By Jerry McBride
As Americans have literally gotten bigger and demanded more toys, kayak dimensions have generally expanded to match their appetites. The Hobie Compass accommodates those realities, yet takes a step back toward the original concept behind kayak fishing—simplicity.
Simplicity with a really nice seat and MirageDrive.
The new Hobie Mirage Compass matches the standup capabilities of much bulkier boats but is far more athletic. At first glance, her sharp entry, low gunwales and angular lines disguise a 34-inch width, and the no-nonsense kayak hull weighs in at a svelte 70 pounds.
That kind of width typically condemns a paddle kayak to the slow lane. However, I had no problem hitting 5.5 mph despite the added weight of an H-Crate, four fishing rods, drink cooler, electronics battery and a typical load of fishing gear. Even more impressive, I managed 4.95 with a paddle.
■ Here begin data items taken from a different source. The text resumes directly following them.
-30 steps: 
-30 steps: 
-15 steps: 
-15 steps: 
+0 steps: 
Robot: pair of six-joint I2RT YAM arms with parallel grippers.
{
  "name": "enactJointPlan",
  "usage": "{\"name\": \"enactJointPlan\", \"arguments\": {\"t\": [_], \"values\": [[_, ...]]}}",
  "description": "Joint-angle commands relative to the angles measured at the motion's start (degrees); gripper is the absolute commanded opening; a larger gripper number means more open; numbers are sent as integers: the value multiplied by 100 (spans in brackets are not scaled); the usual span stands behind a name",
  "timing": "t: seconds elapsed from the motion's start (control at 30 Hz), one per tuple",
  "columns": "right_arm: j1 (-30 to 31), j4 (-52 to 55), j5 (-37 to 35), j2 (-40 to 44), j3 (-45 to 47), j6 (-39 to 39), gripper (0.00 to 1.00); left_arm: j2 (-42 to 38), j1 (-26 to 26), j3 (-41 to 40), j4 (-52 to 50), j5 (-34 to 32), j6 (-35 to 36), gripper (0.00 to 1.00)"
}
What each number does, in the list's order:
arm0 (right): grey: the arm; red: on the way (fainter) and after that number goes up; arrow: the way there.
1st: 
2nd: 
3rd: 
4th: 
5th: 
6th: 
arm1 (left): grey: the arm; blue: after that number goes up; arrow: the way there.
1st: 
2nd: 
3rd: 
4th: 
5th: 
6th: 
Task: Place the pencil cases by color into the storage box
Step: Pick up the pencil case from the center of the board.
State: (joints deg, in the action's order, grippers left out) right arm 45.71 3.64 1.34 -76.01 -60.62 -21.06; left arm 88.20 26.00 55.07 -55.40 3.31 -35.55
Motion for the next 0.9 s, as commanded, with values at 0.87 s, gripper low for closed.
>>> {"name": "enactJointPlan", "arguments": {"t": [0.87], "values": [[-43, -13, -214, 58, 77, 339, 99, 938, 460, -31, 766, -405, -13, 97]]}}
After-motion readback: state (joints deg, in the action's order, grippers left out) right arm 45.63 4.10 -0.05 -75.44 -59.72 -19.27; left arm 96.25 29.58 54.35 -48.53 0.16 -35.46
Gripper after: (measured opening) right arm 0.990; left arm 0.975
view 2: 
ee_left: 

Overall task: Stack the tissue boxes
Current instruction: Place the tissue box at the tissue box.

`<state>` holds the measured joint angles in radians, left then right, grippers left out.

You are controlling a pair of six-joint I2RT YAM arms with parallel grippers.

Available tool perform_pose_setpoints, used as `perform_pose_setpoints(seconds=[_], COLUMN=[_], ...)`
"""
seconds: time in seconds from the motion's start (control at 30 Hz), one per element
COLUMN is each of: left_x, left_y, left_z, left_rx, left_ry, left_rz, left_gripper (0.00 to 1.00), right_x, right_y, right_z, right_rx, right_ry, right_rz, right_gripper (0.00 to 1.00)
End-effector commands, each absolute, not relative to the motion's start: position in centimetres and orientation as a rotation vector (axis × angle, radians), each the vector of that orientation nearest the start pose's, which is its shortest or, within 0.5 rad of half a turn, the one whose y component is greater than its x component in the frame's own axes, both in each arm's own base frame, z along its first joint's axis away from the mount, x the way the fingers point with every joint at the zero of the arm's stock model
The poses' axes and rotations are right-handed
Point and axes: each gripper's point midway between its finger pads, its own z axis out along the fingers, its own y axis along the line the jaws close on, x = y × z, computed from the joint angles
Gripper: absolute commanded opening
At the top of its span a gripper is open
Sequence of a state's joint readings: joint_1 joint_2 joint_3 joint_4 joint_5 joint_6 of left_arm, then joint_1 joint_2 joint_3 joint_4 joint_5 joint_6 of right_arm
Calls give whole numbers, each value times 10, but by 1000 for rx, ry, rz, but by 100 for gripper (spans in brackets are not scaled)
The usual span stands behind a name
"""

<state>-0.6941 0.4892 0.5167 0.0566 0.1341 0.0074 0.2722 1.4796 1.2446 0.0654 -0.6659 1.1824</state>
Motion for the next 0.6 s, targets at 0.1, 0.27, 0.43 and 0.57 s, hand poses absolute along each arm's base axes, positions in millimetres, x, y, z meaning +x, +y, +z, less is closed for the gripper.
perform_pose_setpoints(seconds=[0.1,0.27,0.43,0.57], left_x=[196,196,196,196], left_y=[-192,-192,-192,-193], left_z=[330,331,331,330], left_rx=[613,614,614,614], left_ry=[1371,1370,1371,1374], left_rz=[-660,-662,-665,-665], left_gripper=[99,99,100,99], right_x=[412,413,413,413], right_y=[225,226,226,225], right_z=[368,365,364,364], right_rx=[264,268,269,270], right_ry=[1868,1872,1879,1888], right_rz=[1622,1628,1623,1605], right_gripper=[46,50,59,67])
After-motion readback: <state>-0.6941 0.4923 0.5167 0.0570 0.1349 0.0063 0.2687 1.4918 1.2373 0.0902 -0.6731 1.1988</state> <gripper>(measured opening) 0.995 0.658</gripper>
The lightweight boat has very impressive acceleration, right up to the point when the wide stern suddenly digs in around five knots.
For anglers, the speed and stability don’t come at the expense of stealth. Pedaling into a moderate 10-knot chop, the Compass hull generated little cockpit spray; fishing the flats, hull slap was virtually nonexistent, even with the significant stern weight of a Pole-Pole Micro Anchor and loaded H-Crate lifting the bow slightly.
It is offered with the MirageDrive with Glide Technology. Standard amenities consist of two molded-in rod holders behind the seat, a molded deck cupholder, two recessed H-Track gear tracks and a single 8-inch Twist-and-Seal hatch forward of the seat.
Hobie’s designers settled on an optimal midlevel seat position. The mounting setup is interesting in its simplicity—two bungee cords lock the seat onto a raised pedestal, while two adjustable straps determine the seatback position.
The Compass will be a welcome addition to the Hobie fleet. Quiet, lightweight, stable, fast—there’s always room in my garage for a kayak with those qualities.